### [Data below]
——————
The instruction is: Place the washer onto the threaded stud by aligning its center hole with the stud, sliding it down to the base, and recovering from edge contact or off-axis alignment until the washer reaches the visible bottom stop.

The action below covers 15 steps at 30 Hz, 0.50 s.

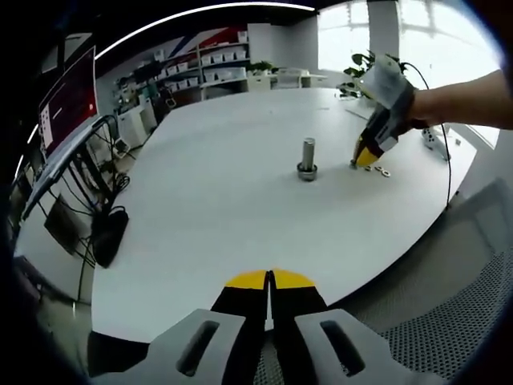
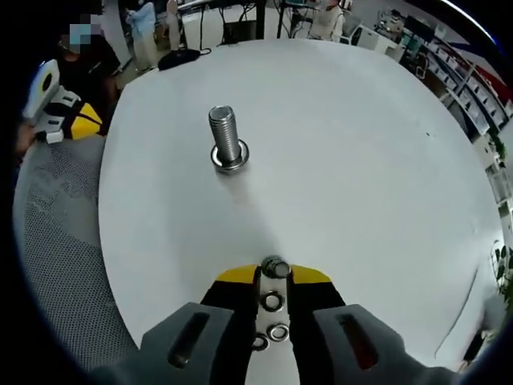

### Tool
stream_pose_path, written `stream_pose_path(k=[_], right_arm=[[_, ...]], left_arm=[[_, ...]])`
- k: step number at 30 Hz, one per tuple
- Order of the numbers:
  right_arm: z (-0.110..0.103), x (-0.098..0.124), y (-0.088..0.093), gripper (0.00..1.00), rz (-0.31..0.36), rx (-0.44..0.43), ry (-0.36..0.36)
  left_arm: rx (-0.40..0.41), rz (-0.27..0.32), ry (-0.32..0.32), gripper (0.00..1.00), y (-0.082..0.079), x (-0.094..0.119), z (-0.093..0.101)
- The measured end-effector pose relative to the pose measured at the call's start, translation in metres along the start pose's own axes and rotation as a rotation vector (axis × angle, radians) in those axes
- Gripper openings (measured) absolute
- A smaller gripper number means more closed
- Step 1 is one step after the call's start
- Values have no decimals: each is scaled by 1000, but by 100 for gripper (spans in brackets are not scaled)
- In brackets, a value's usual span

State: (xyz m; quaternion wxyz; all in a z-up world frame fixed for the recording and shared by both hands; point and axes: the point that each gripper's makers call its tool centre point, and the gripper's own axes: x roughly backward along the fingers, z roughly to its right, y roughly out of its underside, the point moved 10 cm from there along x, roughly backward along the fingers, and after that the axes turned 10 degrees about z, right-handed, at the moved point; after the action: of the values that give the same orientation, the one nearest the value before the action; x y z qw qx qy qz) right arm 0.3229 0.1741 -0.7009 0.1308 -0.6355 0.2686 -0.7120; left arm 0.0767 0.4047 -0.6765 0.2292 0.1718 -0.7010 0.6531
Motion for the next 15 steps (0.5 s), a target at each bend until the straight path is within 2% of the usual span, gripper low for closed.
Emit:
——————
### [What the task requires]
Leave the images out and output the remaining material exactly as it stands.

### [Response to this task]
The instruction is: Place the washer onto the threaded stud by aligning its center hole with the stud, sliding it down to the base, and recovering from edge contact or off-axis alignment until the washer reaches the visible bottom stop.

The action below covers 15 steps at 30 Hz, 0.50 s.


### Tool
stream_pose_path, written `stream_pose_path(k=[_], right_arm=[[_, ...]], left_arm=[[_, ...]])`
- k: step number at 30 Hz, one per tuple
- Order of the numbers:
  right_arm: z (-0.110..0.103), x (-0.098..0.124), y (-0.088..0.093), gripper (0.00..1.00), rz (-0.31..0.36), rx (-0.44..0.43), ry (-0.36..0.36)
  left_arm: rx (-0.40..0.41), rz (-0.27..0.32), ry (-0.32..0.32), gripper (0.00..1.00), y (-0.082..0.079), x (-0.094..0.119), z (-0.093..0.101)
- The measured end-effector pose relative to the pose measured at the call's start, translation in metres along the start pose's own axes and rotation as a rotation vector (axis × angle, radians) in those axes
- Gripper openings (measured) absolute
- A smaller gripper number means more closed
- Step 1 is one step after the call's start
- Values have no decimals: each is scaled by 1000, but by 100 for gripper (spans in brackets are not scaled)
- In brackets, a value's usual span

State: (xyz m; quaternion wxyz; all in a z-up world frame fixed for the recording and shared by both hands; point and axes: the point that each gripper's makers call its tool centre point, and the gripper's own axes: x roughly backward along the fingers, z roughly to its right, y roughly out of its underside, the point moved 10 cm from there along x, roughly backward along the fingers, and after that the axes turned 10 degrees about z, right-handed, at the moved point; after the action: of the values that give the same orientation, the one nearest the value before the action; x y z qw qx qy qz) right arm 0.3229 0.1741 -0.7009 0.1308 -0.6355 0.2686 -0.7120; left arm 0.0767 0.4047 -0.6765 0.2292 0.1718 -0.7010 0.6531
Motion for the next 15 steps (0.5 s), a target at each bend until the straight path is within 2% of the usual span, gripper low for closed.
Emit:

The complete answer has been presented.